**Data records**
*** Begin section ***

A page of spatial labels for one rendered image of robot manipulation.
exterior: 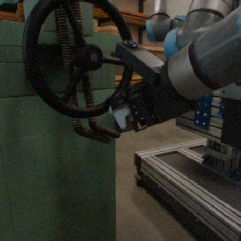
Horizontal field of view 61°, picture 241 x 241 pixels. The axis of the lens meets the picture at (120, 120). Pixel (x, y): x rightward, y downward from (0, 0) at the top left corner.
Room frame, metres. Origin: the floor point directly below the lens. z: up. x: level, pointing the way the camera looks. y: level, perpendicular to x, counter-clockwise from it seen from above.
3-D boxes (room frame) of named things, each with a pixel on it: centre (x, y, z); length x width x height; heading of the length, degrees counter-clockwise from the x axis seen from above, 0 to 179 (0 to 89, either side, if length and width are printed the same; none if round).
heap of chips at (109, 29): (0.86, 0.05, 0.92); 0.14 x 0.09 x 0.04; 40
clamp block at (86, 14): (0.62, 0.17, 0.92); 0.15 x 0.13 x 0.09; 130
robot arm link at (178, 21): (1.21, -0.34, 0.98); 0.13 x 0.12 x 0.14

*** End section ***

**PROBLEM STATEMENT**
Starting at the line above that contains "Horizontal field of", repeat each line exactly up to and including the line that contains "clamp block at", and stop there.

**TASK SOLUTION**
Horizontal field of view 61°, picture 241 x 241 pixels. The axis of the lens meets the picture at (120, 120). Pixel (x, y): x rightward, y downward from (0, 0) at the top left corner.
Room frame, metres. Origin: the floor point directly below the lens. z: up. x: level, pointing the way the camera looks. y: level, perpendicular to x, counter-clockwise from it seen from above.
3-D boxes (room frame) of named things, each with a pixel on it: centre (x, y, z); length x width x height; heading of the length, degrees counter-clockwise from the x axis seen from above, 0 to 179 (0 to 89, either side, if length and width are printed the same; none if round).
heap of chips at (109, 29): (0.86, 0.05, 0.92); 0.14 x 0.09 x 0.04; 40
clamp block at (86, 14): (0.62, 0.17, 0.92); 0.15 x 0.13 x 0.09; 130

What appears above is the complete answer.